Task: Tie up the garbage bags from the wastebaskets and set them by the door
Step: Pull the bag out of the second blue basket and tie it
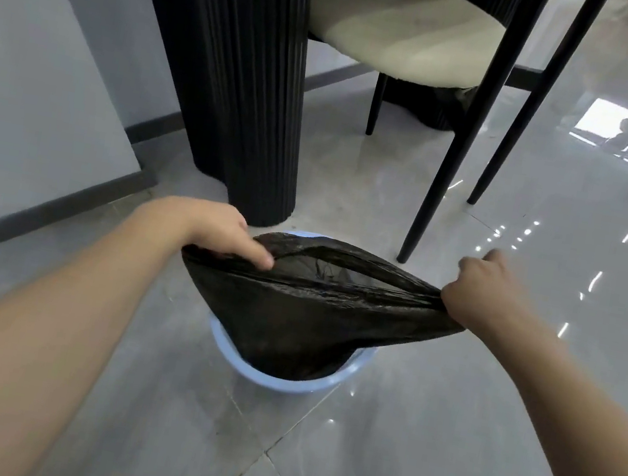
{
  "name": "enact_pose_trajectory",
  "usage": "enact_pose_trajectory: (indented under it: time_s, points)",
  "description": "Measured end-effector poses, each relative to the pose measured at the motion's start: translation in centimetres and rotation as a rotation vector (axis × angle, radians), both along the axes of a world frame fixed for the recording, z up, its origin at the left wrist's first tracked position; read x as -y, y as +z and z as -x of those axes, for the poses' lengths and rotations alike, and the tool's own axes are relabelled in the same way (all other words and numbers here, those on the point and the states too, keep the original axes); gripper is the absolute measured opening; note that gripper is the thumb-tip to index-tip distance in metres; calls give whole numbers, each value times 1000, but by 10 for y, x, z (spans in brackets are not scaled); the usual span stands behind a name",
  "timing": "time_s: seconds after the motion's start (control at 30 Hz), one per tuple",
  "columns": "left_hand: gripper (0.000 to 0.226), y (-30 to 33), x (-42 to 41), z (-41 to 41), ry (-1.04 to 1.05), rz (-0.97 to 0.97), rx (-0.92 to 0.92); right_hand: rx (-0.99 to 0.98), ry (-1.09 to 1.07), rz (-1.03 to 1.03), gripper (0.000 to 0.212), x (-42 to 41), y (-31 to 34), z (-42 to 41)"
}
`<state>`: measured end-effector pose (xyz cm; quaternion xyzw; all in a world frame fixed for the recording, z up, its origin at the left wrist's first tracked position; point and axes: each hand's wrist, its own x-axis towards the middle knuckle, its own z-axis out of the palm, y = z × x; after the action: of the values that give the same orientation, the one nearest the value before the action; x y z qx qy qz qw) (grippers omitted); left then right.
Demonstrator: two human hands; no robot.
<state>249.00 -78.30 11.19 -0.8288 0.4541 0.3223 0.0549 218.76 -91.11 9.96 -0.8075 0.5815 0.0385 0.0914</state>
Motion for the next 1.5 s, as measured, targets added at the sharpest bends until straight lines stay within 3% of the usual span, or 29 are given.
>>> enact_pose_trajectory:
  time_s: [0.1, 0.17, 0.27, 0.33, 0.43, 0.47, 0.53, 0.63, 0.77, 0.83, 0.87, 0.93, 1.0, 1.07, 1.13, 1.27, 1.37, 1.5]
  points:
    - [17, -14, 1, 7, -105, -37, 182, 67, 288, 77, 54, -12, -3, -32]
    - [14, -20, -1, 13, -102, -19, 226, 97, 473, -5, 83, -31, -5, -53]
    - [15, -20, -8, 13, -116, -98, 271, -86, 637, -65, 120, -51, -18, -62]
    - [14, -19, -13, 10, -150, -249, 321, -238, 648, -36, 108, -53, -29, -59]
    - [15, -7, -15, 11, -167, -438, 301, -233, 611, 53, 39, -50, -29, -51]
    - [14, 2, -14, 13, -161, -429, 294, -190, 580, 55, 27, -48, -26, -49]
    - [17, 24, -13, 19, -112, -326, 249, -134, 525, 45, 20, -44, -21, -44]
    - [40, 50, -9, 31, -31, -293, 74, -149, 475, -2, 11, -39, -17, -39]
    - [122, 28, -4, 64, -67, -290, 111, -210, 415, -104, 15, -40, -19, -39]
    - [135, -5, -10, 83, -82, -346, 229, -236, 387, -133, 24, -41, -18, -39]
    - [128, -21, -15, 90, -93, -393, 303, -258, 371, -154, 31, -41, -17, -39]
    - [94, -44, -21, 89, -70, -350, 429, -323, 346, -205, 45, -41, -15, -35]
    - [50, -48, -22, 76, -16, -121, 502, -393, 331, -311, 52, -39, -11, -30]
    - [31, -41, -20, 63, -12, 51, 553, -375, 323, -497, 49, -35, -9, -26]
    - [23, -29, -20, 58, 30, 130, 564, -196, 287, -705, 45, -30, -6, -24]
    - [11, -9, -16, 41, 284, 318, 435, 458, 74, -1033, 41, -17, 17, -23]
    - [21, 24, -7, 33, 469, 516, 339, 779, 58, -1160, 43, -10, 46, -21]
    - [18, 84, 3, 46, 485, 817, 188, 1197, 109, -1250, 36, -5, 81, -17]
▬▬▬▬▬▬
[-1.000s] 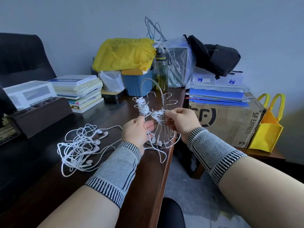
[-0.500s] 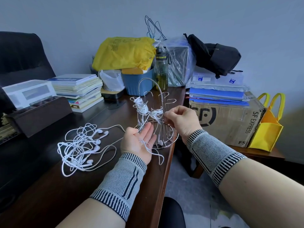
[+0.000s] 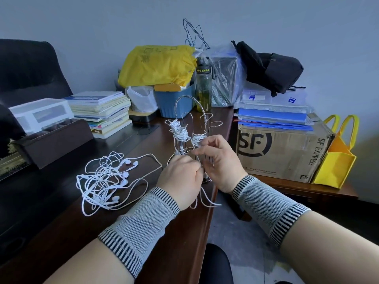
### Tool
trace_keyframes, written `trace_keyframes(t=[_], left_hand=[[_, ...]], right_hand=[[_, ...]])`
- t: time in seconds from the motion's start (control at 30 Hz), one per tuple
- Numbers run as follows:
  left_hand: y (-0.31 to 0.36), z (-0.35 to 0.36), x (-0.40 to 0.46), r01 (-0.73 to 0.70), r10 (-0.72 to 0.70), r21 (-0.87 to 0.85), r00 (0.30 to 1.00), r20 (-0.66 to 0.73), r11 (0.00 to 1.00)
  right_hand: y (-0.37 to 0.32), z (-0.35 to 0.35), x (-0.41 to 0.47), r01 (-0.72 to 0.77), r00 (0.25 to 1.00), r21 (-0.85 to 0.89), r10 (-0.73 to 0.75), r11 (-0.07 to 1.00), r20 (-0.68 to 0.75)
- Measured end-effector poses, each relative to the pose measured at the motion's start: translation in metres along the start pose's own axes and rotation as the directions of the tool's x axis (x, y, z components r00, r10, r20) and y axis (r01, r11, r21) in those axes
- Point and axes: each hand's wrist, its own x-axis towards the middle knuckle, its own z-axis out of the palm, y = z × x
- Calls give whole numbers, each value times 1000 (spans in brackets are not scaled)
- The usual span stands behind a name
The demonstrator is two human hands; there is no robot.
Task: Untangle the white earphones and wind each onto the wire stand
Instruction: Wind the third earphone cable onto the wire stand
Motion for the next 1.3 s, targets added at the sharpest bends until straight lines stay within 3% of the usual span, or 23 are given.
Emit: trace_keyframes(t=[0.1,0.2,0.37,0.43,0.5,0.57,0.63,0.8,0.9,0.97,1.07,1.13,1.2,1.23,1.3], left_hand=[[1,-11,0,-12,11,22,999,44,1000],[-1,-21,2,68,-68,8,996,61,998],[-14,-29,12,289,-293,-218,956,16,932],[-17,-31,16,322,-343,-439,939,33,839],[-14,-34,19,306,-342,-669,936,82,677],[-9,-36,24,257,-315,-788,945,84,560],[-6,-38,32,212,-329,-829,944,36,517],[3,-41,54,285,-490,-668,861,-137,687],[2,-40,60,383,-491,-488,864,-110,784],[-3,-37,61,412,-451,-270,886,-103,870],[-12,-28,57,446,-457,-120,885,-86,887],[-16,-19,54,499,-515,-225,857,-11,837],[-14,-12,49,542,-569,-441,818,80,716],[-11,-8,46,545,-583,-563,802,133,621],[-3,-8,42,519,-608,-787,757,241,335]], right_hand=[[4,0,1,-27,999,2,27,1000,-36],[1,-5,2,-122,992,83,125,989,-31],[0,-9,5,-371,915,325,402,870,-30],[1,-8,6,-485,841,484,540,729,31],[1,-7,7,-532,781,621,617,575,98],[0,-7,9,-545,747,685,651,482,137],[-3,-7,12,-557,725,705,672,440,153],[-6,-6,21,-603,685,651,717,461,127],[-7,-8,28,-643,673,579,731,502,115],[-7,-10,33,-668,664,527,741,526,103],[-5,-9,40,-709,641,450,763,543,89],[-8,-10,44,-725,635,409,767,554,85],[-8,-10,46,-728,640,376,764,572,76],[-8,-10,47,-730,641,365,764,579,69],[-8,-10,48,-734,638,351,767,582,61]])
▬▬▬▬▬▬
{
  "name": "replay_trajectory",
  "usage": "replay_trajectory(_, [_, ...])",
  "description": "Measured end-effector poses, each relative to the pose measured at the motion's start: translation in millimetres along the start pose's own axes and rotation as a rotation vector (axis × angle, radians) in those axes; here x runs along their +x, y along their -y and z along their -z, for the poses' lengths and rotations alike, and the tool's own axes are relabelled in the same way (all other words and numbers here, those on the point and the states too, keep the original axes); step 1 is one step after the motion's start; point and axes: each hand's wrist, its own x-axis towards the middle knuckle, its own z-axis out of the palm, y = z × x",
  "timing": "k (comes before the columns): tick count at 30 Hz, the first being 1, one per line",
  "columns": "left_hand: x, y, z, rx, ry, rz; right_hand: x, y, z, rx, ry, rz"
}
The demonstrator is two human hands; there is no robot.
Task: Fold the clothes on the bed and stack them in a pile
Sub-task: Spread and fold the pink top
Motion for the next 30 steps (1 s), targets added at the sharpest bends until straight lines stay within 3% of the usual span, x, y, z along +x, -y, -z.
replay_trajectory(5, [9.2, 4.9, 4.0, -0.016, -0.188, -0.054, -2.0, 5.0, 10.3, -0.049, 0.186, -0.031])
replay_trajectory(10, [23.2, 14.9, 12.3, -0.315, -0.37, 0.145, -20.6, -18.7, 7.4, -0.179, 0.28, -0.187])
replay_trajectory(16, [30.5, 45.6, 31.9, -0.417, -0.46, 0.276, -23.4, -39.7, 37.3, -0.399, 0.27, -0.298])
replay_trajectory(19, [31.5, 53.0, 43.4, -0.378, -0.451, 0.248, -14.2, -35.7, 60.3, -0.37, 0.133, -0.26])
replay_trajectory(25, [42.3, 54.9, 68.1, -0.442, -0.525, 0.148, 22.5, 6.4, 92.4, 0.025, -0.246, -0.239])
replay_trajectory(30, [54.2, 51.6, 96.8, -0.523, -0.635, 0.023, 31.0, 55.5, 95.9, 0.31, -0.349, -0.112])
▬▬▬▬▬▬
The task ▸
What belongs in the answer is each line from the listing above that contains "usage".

Solved exercise ▸
  "usage": "enact_pose_trajectory: (indented under it: time_s, points)",
  "usage": "replay_trajectory(_, [_, ...])",

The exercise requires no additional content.